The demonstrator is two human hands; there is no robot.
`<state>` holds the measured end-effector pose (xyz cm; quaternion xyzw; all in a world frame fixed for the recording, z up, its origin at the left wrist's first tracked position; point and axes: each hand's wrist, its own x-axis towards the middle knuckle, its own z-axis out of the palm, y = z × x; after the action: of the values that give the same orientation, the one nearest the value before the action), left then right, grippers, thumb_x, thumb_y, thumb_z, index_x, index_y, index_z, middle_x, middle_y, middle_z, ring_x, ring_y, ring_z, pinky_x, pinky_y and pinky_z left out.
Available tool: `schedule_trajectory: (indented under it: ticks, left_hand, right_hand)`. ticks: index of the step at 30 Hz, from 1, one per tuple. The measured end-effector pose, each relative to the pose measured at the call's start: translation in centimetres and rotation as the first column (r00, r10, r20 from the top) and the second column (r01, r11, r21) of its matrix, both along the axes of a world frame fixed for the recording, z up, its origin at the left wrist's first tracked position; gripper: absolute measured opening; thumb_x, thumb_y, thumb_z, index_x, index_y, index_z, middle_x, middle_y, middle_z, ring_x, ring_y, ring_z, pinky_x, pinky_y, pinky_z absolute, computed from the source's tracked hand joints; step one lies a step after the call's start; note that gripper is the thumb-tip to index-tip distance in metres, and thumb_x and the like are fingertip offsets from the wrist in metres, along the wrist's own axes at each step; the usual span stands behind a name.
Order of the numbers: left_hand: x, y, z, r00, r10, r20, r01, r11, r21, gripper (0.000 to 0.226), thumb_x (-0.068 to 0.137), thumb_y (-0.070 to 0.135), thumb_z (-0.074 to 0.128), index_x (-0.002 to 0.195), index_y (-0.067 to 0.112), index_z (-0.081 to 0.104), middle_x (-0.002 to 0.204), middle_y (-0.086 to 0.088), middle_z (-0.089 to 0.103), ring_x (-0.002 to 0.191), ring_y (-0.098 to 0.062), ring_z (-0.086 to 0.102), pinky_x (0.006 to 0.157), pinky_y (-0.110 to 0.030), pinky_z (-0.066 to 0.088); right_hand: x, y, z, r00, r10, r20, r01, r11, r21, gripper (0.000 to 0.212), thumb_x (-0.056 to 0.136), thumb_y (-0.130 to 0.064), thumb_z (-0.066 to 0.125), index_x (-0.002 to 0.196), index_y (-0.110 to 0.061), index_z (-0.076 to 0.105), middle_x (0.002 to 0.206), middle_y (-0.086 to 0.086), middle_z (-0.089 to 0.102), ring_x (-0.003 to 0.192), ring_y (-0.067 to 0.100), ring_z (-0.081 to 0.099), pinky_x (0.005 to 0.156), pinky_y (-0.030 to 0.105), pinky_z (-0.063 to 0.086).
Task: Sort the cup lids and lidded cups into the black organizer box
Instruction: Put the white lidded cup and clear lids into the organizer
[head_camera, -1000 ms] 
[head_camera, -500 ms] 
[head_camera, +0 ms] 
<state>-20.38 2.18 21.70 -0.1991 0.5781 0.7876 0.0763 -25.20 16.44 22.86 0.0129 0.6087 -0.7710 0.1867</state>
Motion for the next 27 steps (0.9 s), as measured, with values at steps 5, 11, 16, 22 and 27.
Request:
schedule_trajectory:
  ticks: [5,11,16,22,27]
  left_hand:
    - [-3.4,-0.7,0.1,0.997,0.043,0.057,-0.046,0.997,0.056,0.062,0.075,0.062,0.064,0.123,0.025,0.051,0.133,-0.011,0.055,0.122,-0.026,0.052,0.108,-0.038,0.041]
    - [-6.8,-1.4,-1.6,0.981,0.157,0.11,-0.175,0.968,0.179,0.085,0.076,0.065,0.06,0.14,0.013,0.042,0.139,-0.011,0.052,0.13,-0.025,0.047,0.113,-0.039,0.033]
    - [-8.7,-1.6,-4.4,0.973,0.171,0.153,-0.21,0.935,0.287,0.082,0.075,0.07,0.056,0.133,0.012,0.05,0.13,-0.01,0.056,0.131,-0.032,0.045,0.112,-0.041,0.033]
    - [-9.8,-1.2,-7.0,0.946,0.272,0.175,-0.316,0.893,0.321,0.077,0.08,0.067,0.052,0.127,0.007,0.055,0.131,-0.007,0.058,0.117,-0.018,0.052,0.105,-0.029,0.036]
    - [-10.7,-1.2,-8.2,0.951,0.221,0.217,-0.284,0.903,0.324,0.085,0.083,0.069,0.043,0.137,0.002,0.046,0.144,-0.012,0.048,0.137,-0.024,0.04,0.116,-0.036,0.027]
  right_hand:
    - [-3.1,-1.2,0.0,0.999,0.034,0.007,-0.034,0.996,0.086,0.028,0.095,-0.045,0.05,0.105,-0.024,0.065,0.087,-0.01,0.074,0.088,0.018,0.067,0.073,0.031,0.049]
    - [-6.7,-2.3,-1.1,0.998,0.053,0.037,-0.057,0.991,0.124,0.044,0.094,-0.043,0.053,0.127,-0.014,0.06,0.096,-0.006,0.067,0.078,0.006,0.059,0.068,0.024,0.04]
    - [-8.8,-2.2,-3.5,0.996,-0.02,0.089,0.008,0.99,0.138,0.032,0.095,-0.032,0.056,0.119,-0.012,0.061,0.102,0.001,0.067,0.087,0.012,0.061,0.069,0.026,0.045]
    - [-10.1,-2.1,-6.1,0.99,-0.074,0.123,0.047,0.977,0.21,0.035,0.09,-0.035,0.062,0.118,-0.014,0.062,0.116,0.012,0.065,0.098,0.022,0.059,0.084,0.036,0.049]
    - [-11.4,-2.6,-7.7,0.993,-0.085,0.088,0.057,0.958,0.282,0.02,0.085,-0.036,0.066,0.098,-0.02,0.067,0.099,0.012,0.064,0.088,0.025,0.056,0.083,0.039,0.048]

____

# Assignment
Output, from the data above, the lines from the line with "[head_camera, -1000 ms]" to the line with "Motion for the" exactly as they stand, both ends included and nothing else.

# Response to the exercise
[head_camera, -1000 ms] 
[head_camera, -500 ms] 
[head_camera, +0 ms] 
<state>-20.38 2.18 21.70 -0.1991 0.5781 0.7876 0.0763 -25.20 16.44 22.86 0.0129 0.6087 -0.7710 0.1867</state>
Motion for the next 27 steps (0.9 s), as measured, with values at steps 5, 11, 16, 22 and 27.

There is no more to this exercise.